* Your instructions
Show all lines from the data that include the word "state".

_ _ _ _ _

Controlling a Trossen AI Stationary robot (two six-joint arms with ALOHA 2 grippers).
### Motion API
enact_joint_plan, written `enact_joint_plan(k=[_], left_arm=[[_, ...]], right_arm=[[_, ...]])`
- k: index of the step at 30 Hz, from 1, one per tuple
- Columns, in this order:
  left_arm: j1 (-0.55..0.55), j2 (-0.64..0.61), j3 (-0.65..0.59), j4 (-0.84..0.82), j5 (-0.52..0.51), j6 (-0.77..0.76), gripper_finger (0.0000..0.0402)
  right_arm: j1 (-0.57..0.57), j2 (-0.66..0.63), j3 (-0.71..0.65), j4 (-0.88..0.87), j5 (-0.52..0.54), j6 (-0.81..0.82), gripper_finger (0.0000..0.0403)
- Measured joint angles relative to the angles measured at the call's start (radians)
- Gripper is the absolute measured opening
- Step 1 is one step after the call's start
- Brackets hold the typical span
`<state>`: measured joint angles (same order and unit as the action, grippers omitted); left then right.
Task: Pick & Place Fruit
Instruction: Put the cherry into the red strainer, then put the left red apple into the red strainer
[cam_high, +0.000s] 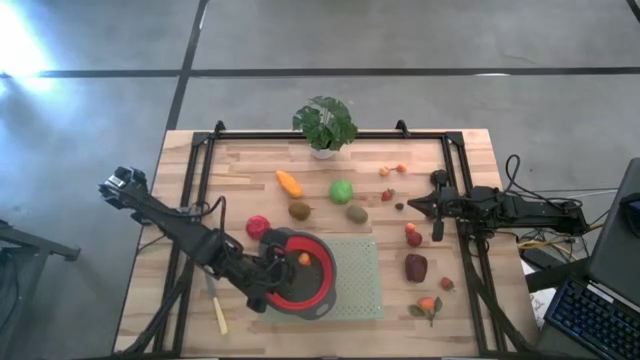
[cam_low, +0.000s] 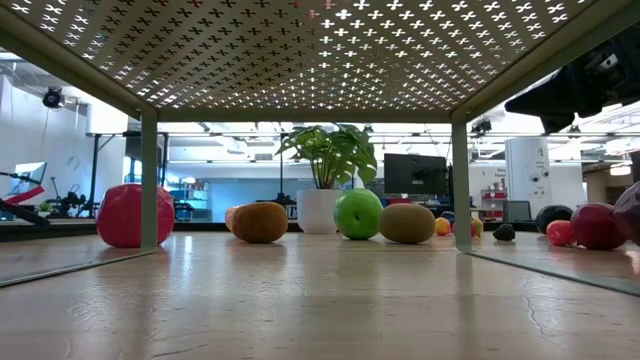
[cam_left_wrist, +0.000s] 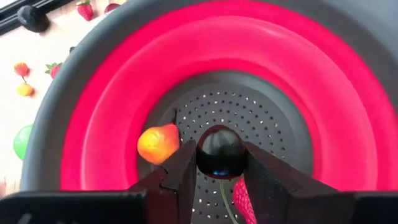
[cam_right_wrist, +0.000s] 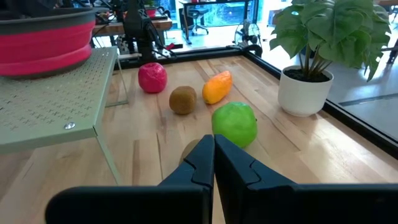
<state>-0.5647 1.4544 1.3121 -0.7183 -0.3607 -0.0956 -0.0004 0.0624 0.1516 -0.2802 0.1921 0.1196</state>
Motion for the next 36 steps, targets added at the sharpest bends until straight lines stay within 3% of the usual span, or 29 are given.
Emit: enact_joint_plan(k=[8, 19, 26, 32, 36], left_arm=[[0.008, 0.000, 0.014, 0.002, -0.015, -0.036, 0.0126], [0.007, 0.000, 0.056, -0.034, -0.018, -0.058, 0.0209], [0.007, 0.000, 0.150, -0.088, -0.019, -0.029, 0.0209], [0.007, 0.000, 0.265, -0.257, -0.024, -0.094, 0.0208], [0.007, 0.000, 0.337, -0.411, -0.093, -0.207, 0.0208]], right_arm=[[0.000, 0.000, 0.000, 0.000, 0.000, 0.000, 0.0008], [0.000, 0.000, 0.000, 0.000, 0.000, 0.000, 0.0008], [0.000, 0.000, 0.000, 0.000, 0.000, 0.000, 0.0009], [0.000, 0.000, 0.000, 0.000, 0.000, 0.000, 0.0009], [0.000, 0.000, 0.000, 0.000, 0.000, 0.000, 0.0008]])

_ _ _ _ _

* Output for this exercise
`<state>`: measured joint angles (same order and unit as the action, grippers omitted); left then right.
<state>-0.5647 1.4544 1.3121 -0.7183 -0.3607 -0.0956 -0.0004 0.0624 0.1516 -0.2802 0.1921 0.1196</state>

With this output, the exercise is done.